Ja, w swojej praktyce, realizując projekty dedykowane, mam do czynienia z usługami niepowtarzalnymi i wtedy taka ankieta najzwyczajniej w świecie nie ma sensu – jedynym sposobem na uzyskanie informacji od klienta jest swobodna rozmowa.

Kilka lat temu zbudowaliśmy duży dedykowany system do zarządzania firmą naszego klienta. Klient z powodzeniem korzystał z naszego rozwiązania przez kilka lat, po czym postanowił zlecić nam rozbudowę istniejącego systemu o kolejne funkcjonalności. Zdziwił się, bowiem zarówno czas, jak i koszty, jakie zaproponowaliśmy – w sposób znaczący przewyższały jego oczekiwania i przewidywania. 

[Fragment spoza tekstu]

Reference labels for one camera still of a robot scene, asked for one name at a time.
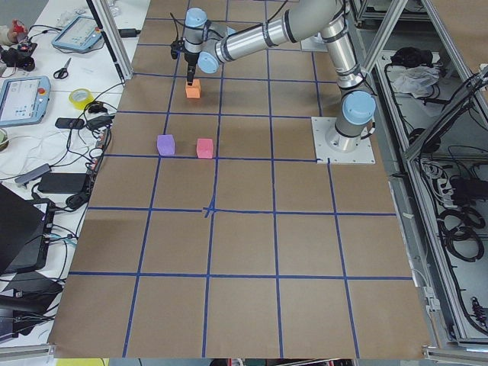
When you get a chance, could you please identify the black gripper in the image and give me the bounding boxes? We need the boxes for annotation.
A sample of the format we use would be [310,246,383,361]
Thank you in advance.
[185,53,198,85]

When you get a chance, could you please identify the orange foam cube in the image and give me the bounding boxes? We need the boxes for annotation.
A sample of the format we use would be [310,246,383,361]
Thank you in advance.
[185,79,201,99]

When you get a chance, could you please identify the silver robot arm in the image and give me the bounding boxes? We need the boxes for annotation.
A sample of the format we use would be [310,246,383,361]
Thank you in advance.
[176,1,376,153]

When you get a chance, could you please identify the purple foam cube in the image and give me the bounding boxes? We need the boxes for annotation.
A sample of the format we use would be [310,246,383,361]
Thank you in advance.
[156,134,175,156]

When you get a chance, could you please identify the red foam cube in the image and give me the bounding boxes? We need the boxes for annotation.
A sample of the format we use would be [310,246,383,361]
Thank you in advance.
[196,138,214,159]

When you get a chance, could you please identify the black power adapter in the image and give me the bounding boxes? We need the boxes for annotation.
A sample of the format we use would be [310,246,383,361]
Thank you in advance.
[118,28,141,38]

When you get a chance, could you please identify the yellow tape roll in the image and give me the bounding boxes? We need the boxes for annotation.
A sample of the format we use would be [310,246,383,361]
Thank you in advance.
[69,88,95,111]

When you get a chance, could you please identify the far teach pendant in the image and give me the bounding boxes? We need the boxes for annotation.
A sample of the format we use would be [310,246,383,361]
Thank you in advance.
[51,15,102,53]

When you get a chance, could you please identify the teach pendant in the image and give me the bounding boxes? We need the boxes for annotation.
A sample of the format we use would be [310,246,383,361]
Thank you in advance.
[1,76,51,127]
[51,15,102,53]

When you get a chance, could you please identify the near teach pendant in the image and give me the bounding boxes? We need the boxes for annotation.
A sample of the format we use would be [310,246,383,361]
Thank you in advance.
[1,76,51,127]

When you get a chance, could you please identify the black laptop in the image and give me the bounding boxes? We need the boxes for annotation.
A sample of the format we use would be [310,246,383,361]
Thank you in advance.
[1,186,54,275]

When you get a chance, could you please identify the aluminium frame post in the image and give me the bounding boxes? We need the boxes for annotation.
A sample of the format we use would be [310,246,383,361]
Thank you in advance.
[86,0,133,84]

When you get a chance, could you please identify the black handled scissors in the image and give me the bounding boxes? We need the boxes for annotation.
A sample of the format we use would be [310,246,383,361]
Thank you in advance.
[53,58,72,80]

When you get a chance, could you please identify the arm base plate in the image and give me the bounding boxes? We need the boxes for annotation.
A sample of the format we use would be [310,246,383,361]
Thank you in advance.
[311,117,375,165]
[300,33,328,53]

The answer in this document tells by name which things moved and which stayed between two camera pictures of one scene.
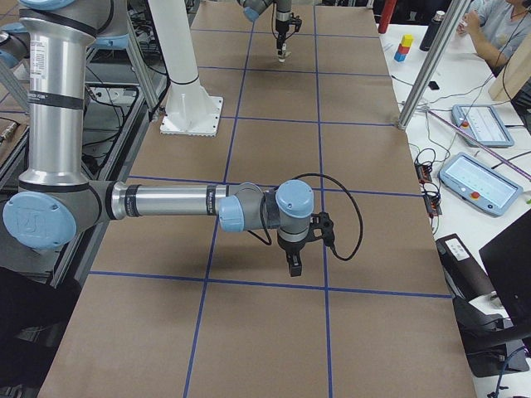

Mało tego, klient zadał pytanie o budowę interesującego go narzędzia w kilku innych firmach. Te zaproponowały budowę systemu dla klienta “od zera”, z przeniesieniem istniejących funkcjonalności systemu i danych zebranych w obecnym systemie za kwotę kilkukrotnie niższą, niż ta, którą zaproponowaliśmy my.Klient wrócił do nas ewidentnie sfrustrowany, bowiem za dopisanie kilku (jego zdaniem) drobnych funkcjonalności my oczekiwaliśmy kilkukrotnie więcej, niż inne firmy za napisanie całego systemu od początku. My jednak nie zamierzaliśmy rewidować naszej ceny, bowiem wiedzieliśmy, co się kryje za pewnymi funkcjonalnościami systemu i z pozoru proste mechanizmy – w rzeczywistości są bardzo rozbudowane i wykonują bardzo zaawansowane operacje. O tym, najwyraźniej, pozostałe firmy nie wiedziały – i stąd zaproponowały niższe ceny za wykonanie tej usługi. Gdyby klient zdecydował się na skorzystanie z którejś z ofert pozostałych firm – prawdopodobnie wpędził by je, ale także siebie, w kłopoty.
Zrozumiał jednak, że różnica w kwotach nie jest wynikiem naszej chciwości, a wyłącznie faktu lepszego zrozumienia potrzeb i oczekiwań klienta przez nasz zespół, a tym samym zaufał, że wynik naszej pracy będzie spełniał jego oczekiwania. Zlecił nam wykonanie rozbudowy systemu i do dziś dnia cieszy się sprawnie działającym systemem.

Powyższa historia pokazuje, jak trudno czasem jest uzyskać pełną wiedzę na temat zakresu realizacji projektu. Po wstępnej rozmowie wydaje nam się, że wiemy czego klient oczekuje, ale bliższy wgląd w to, co w rzeczywistości ma być przedmiotem naszego zadania, często rewiduje nasze pierwsze wrażenie. 

Dlatego polecam rozmowę z klientem i uważne wsłuchanie się w jego potrzeby. Następnie zanim podejmiemy się realizacji zlecenia klienta – ponowny z nim kontakt. Podczas tego spotkania warto opowiedzieć klientowi to, czego naszym zdaniem od nas oczekuje, jak planujemy to zrealizować. Precyzyjnie, krok po kroku, najlepiej podpierając się wizualizacjami docelowego produktu, schematem blokowym, rysunkami lub prezentacją. I dopiero wtedy, gdy klient potwierdzi, że Wasze wizje docelowego produktu są ze sobą zgodne – możemy dokonać wyceny naszych prac, a po akceptacji całości – rozpocząć realizację. 

Opisane podejście wielokrotnie uchroniło mnie przed podjęciem się zadania, którego zakres zmieniłby się w trakcie. A w zasadzie, w oczach klienta, od początku był taki, jaki okazał się po czasie – tyle, że moja wiedza, na temat oczekiwań klienta, po czasie byłaby pełniejsza.